> _Goal of the exercise_: Using the listing below, return every line that includes "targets".

> _Source records_:

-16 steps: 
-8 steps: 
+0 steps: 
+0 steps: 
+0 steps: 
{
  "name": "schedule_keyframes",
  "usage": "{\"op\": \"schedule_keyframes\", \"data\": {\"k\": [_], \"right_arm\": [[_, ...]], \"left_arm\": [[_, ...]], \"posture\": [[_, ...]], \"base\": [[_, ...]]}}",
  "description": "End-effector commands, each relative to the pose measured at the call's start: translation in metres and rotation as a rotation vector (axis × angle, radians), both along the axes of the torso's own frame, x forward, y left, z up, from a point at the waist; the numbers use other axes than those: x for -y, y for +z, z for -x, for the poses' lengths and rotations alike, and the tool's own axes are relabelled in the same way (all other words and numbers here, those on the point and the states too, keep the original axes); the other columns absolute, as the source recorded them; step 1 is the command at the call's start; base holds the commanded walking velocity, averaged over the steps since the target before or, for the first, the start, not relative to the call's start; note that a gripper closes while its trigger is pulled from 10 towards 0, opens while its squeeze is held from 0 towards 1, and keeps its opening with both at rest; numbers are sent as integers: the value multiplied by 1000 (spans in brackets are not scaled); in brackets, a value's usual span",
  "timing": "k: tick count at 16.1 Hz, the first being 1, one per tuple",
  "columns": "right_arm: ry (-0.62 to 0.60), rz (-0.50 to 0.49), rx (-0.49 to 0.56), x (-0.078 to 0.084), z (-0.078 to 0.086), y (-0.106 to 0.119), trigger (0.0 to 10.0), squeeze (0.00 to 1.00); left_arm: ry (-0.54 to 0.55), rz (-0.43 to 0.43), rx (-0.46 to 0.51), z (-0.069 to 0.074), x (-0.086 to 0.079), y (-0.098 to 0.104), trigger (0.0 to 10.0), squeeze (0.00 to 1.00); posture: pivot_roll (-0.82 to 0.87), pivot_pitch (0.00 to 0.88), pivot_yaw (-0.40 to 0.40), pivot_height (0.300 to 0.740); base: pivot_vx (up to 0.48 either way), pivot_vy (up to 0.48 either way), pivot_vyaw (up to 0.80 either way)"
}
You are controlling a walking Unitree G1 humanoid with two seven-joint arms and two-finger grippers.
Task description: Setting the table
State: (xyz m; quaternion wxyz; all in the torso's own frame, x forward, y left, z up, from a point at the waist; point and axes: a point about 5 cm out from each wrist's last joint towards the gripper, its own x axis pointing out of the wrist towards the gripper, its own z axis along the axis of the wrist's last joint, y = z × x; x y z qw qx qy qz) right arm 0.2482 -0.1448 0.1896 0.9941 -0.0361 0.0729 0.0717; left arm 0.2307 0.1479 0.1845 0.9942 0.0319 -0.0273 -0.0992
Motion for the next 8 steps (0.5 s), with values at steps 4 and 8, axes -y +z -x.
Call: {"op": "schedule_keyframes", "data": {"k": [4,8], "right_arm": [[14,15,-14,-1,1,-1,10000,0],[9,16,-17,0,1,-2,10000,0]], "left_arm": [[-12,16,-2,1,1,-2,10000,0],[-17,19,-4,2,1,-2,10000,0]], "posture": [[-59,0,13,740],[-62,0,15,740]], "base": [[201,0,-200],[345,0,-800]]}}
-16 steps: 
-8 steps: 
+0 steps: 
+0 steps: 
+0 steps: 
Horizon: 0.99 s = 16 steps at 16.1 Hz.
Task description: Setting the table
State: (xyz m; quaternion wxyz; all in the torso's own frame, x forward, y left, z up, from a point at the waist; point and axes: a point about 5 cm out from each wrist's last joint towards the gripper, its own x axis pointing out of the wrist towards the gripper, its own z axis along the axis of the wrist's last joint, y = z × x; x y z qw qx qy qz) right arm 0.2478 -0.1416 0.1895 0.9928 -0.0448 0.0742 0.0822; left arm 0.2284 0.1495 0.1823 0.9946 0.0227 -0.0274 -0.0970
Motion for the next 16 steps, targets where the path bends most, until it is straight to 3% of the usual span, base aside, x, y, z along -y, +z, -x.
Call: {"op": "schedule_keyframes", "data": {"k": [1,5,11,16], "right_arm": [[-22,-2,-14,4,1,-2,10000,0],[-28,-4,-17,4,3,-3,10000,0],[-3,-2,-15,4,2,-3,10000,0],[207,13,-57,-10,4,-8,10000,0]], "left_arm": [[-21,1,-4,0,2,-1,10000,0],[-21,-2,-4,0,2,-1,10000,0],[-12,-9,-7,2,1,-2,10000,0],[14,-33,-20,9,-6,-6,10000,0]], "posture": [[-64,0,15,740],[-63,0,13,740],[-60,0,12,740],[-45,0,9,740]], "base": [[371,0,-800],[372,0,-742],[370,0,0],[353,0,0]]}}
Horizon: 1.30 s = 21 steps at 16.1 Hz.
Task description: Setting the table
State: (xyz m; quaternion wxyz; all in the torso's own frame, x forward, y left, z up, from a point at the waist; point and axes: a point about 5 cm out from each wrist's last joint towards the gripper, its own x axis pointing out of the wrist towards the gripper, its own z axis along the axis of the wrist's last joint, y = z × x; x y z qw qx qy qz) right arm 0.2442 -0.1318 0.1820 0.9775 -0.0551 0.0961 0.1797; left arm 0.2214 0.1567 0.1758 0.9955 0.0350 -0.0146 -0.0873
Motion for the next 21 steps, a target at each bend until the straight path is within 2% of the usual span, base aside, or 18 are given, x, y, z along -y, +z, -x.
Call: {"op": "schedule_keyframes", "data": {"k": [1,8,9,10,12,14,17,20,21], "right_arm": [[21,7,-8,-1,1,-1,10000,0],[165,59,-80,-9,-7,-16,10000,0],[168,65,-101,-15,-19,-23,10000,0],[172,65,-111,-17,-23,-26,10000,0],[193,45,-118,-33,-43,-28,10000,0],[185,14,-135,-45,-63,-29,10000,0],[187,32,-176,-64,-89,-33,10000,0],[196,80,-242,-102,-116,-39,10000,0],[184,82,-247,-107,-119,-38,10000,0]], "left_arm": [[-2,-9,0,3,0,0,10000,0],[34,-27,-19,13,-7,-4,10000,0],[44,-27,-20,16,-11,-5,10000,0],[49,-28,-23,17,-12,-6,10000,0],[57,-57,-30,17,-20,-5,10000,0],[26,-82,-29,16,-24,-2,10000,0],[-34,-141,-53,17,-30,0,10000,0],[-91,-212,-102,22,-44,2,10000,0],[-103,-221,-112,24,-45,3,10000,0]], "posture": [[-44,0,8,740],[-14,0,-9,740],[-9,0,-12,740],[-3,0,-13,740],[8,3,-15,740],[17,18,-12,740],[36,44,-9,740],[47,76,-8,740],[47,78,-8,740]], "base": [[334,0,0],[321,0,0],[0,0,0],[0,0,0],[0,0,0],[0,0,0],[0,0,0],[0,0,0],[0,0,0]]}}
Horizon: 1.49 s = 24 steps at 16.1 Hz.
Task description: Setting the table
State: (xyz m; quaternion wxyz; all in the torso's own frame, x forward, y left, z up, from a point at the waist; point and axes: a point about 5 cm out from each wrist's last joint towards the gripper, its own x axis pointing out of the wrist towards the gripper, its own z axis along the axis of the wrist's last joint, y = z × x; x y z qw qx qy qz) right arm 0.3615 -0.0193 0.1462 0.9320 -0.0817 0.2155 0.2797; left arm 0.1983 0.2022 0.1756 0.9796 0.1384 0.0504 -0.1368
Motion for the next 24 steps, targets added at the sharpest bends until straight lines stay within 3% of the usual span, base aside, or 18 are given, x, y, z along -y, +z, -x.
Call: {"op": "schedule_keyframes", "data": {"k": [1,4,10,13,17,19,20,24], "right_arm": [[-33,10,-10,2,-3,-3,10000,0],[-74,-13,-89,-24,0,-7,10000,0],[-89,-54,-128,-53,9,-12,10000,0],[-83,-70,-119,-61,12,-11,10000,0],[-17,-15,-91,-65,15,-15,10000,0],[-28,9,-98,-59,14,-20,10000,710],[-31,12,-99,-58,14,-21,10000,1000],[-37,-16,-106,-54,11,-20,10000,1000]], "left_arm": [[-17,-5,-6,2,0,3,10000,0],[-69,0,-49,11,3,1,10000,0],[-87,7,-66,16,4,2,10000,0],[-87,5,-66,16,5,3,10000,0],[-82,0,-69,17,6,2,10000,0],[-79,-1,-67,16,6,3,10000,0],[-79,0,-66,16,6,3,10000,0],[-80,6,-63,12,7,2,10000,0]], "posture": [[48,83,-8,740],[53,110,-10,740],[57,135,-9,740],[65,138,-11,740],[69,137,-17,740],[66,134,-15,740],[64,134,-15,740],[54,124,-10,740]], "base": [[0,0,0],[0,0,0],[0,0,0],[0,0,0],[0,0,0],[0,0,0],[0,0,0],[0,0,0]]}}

> _The answer_:
Motion for the next 16 steps, targets where the path bends most, until it is straight to 3% of the usual span, base aside, x, y, z along -y, +z, -x.
Motion for the next 24 steps, targets added at the sharpest bends until straight lines stay within 3% of the usual span, base aside, or 18 are given, x, y, z along -y, +z, -x.

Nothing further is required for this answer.